_Activity_.
Your answer should repeat every record verbatim.

_Dataset records_.
════════════════════
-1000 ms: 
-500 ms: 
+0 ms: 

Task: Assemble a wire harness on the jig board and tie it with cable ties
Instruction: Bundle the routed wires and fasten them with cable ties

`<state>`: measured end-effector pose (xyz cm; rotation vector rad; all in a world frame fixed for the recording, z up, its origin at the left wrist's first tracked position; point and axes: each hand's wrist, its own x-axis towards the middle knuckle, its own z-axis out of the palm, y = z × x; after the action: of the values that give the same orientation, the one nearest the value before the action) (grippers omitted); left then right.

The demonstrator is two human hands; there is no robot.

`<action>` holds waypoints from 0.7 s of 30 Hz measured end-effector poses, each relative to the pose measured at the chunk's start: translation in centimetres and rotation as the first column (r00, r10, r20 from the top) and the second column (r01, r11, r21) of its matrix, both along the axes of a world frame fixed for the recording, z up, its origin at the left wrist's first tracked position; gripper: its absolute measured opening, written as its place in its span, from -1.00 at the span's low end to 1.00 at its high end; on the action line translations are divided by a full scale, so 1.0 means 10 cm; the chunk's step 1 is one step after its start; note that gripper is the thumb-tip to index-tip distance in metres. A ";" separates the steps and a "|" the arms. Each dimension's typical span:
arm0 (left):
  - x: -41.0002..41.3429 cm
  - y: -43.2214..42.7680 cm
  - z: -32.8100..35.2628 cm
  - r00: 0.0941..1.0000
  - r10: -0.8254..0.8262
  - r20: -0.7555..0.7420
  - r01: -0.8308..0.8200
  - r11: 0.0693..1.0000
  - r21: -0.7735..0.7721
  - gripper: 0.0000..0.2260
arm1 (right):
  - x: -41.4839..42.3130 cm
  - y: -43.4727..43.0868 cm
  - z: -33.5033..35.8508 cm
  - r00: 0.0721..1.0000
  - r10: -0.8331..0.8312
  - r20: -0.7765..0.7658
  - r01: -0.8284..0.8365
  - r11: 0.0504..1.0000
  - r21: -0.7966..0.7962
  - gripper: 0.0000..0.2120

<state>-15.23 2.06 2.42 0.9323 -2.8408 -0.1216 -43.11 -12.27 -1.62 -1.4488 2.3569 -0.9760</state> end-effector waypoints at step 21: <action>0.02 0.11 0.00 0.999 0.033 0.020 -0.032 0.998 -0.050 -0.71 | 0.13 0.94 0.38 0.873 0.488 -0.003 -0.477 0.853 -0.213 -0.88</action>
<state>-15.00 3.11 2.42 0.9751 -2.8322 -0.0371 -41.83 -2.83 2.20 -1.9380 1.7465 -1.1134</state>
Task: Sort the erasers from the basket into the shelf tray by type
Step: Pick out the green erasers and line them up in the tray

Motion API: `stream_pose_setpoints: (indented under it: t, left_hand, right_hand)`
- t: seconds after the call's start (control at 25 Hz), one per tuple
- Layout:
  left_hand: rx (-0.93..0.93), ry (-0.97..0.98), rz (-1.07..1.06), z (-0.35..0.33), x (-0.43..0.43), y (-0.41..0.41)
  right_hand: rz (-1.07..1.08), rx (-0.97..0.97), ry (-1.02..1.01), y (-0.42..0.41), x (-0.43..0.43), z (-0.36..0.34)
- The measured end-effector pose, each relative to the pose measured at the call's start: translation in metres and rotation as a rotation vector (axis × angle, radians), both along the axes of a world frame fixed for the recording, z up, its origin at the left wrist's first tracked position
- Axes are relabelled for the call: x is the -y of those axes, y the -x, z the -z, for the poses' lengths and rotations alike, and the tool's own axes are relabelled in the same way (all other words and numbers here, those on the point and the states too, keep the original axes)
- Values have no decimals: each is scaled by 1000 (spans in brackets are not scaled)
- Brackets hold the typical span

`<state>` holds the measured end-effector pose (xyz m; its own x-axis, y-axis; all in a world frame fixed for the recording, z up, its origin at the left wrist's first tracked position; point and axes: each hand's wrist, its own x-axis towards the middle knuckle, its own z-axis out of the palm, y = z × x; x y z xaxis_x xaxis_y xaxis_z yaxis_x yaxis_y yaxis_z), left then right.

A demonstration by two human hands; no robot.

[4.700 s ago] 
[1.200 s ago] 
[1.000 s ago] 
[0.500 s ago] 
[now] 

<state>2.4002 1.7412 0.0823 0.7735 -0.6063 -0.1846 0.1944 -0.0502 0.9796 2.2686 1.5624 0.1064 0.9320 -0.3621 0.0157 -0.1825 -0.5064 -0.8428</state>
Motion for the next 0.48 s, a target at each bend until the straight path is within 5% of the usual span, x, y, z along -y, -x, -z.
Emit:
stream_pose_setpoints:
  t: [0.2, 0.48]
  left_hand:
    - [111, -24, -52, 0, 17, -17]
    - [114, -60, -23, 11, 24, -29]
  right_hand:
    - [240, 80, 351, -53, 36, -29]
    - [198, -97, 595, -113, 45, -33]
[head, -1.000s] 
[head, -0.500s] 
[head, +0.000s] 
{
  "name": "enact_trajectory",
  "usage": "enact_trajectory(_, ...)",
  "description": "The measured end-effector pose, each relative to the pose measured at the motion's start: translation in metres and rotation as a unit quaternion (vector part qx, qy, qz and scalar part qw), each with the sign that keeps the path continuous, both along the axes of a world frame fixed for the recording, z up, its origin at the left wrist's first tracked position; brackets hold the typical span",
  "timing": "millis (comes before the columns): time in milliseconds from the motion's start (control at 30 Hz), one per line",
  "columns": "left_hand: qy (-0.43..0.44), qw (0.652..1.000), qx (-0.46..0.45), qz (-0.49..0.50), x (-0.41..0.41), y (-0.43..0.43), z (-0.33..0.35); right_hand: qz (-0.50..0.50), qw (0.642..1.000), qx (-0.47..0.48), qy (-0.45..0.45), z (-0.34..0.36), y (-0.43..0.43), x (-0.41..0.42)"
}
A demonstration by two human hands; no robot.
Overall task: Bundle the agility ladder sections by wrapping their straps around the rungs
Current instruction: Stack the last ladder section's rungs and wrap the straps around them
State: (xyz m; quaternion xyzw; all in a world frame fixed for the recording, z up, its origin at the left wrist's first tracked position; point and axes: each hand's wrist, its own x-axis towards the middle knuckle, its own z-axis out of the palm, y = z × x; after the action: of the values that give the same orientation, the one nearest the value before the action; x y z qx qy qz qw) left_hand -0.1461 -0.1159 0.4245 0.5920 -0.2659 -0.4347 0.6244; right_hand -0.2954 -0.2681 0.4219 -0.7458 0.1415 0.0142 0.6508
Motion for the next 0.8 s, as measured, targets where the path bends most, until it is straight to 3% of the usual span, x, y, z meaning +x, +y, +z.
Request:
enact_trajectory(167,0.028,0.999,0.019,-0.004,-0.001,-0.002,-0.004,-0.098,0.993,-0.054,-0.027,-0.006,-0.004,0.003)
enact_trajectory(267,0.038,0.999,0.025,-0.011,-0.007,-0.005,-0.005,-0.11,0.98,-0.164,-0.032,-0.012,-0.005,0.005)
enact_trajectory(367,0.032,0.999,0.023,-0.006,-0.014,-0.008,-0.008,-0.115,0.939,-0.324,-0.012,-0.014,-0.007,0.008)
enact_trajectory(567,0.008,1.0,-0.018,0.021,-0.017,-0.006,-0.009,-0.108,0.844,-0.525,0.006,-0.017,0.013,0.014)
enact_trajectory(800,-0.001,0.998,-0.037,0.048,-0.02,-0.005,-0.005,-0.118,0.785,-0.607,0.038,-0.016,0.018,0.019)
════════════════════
_Your response_.
-1000 ms: 
-500 ms: 
+0 ms: 

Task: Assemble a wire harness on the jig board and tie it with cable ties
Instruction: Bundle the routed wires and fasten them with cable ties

`<state>`: measured end-effector pose (xyz cm; rotation vector rad; all in a world frame fixed for the recording, z up, its origin at the left wrist's first tracked position; point and axes: each hand's wrist, its own x-axis towards the middle knuckle, its own z-axis out of the palm, y = z × x; after the action: of the values that give the same orientation, the one nearest the value before the action) (grippers omitted); left then right.

The demonstrator is two human hands; there is no robot.

`<action>` holds waypoints from 0.7 s of 30 Hz measured end-effector poses, each relative to the pose measured at the chunk's start: translation in centimetres and rotation as the first column (r00, r10, r20 from the top) and the second column (r01, r11, r21) of its matrix, both along the axes of a world frame fixed for the recording, z up, its origin at the left wrist's first tracked position; gripper: its absolute measured opening, written as its place in its span, from -1.00 at the span's low end to 1.00 at its high end; on the action line translations are divided by a full scale, so 1.0 means 10 cm; the chunk's step 1 is one step after its start; note that gripper is the thumb-tip to index-tip distance in metres. A ";" separates the steps and a "|" the arms. Each dimension's typical span:
arm0 (left):
  - x: -41.0002..41.3429 cm
  - y: -43.2214..42.7680 cm
  - z: -32.8100..35.2628 cm
  - r00: 0.0941..1.0000
  - r10: -0.8254..0.8262
  - r20: -0.7555..0.7420
  - r01: -0.8308..0.8200
  - r11: 0.0693..1.0000
  - r21: -0.7735..0.7721
  - gripper: 0.0000..0.2260
arm1 (right):
  - x: -41.4839..42.3130 cm
  - y: -43.4727..43.0868 cm
  - z: -33.5033..35.8508 cm
  - r00: 0.0721..1.0000
  - r10: -0.8331..0.8312
  - r20: -0.7765..0.7658
  - r01: -0.8284..0.8365
  - r11: 0.0504..1.0000
  - r21: -0.7966..0.7962
  - gripper: 0.0000..0.2120

<state>-15.23 2.06 2.42 0.9323 -2.8408 -0.1216 -43.11 -12.27 -1.62 -1.4488 2.3569 -0.9760</state> end-effector waypoints at step 21: <action>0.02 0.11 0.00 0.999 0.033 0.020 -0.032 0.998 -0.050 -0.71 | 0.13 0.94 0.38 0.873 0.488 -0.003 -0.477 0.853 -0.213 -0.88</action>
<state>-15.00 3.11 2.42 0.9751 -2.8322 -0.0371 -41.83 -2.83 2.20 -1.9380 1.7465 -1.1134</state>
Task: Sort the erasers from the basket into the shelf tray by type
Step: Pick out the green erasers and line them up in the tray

Motion API: `stream_pose_setpoints: (indented under it: t, left_hand, right_hand)`
- t: seconds after the call's start (control at 25 Hz), one per tuple
- Layout:
  left_hand: rx (-0.93..0.93), ry (-0.97..0.98), rz (-1.07..1.06), z (-0.35..0.33), x (-0.43..0.43), y (-0.41..0.41)
  right_hand: rz (-1.07..1.08), rx (-0.97..0.97), ry (-1.02..1.01), y (-0.42..0.41), x (-0.43..0.43), z (-0.36..0.34)
- The measured end-effector pose, each relative to the pose measured at the call's start: translation in metres and rotation as a rotation vector (axis × angle, radians), both along the axes of a world frame fixed for the recording, z up, its origin at the left wrist's first tracked position
- Axes are relabelled for the call: x is the -y of those axes, y the -x, z the -z, for the poses' lengths and rotations alike, and the tool's own axes are relabelled in the same way (all other words and numbers here, those on the point and the states too, keep the original axes)
- Values have no decimals: each is scaled by 1000 (spans in brackets are not scaled)
- Brackets hold the typical span

`<state>` holds the measured end-effector pose (xyz m; its own x-axis, y-axis; all in a world frame fixed for the recording, z up, its origin at the left wrist's first tracked position; point and axes: each hand's wrist, its own x-axis towards the middle knuckle, its own z-axis out of the palm, y = z × x; x y z xaxis_x xaxis_y xaxis_z yaxis_x yaxis_y yaxis_z), left then right.

A demonstration by two human hands; no robot.

[4.700 s ago] 
[1.200 s ago] 
[1.000 s ago] 
[0.500 s ago] 
[now] 

<state>2.4002 1.7412 0.0823 0.7735 -0.6063 -0.1846 0.1944 -0.0502 0.9796 2.2686 1.5624 0.1064 0.9320 -0.3621 0.0157 -0.1825 -0.5064 -0.8428</state>
Motion for the next 0.48 s, a target at each bend until the straight path is within 5% of the usual span, x, y, z along -y, -x, -z.
Emit:
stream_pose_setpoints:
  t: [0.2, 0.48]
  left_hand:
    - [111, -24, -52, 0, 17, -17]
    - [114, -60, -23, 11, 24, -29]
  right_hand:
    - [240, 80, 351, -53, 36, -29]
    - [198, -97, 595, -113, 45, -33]
[head, -1.000s] 
[head, -0.500s] 
[head, +0.000s] 
{
  "name": "enact_trajectory",
  "usage": "enact_trajectory(_, ...)",
  "description": "The measured end-effector pose, each relative to the pose measured at the motion's start: translation in metres and rotation as a unit quaternion (vector part qx, qy, qz and scalar part qw), each with the sign that keeps the path continuous, both along the axes of a world frame fixed for the recording, z up, its origin at the left wrist's first tracked position; brackets hold the typical span",
  "timing": "millis (comes before the columns): time in milliseconds from the motion's start (control at 30 Hz), one per line",
  "columns": "left_hand: qy (-0.43..0.44), qw (0.652..1.000), qx (-0.46..0.45), qz (-0.49..0.50), x (-0.41..0.41), y (-0.43..0.43), z (-0.33..0.35); right_hand: qz (-0.50..0.50), qw (0.642..1.000), qx (-0.47..0.48), qy (-0.45..0.45), z (-0.34..0.36), y (-0.43..0.43), x (-0.41..0.42)"
}
A demonstration by two human hands; no robot.
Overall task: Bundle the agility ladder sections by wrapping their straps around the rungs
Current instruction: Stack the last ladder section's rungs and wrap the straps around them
State: (xyz m; quaternion xyzw; all in a world frame fixed for the recording, z up, its origin at the left wrist's first tracked position; point and axes: each hand's wrist, its own x-axis towards the middle knuckle, its own z-axis out of the palm, y = z × x; after the action: of the values that give the same orientation, the one nearest the value before the action; x y z qx qy qz qw) left_hand -0.1461 -0.1159 0.4245 0.5920 -0.2659 -0.4347 0.6244; right_hand -0.2954 -0.2681 0.4219 -0.7458 0.1415 0.0142 0.6508
Motion for the next 0.8 s, as measured, targets where the path bends most, until it is straight to 3% of the usual span, x, y, z meaning +x, +y, +z.
Request:
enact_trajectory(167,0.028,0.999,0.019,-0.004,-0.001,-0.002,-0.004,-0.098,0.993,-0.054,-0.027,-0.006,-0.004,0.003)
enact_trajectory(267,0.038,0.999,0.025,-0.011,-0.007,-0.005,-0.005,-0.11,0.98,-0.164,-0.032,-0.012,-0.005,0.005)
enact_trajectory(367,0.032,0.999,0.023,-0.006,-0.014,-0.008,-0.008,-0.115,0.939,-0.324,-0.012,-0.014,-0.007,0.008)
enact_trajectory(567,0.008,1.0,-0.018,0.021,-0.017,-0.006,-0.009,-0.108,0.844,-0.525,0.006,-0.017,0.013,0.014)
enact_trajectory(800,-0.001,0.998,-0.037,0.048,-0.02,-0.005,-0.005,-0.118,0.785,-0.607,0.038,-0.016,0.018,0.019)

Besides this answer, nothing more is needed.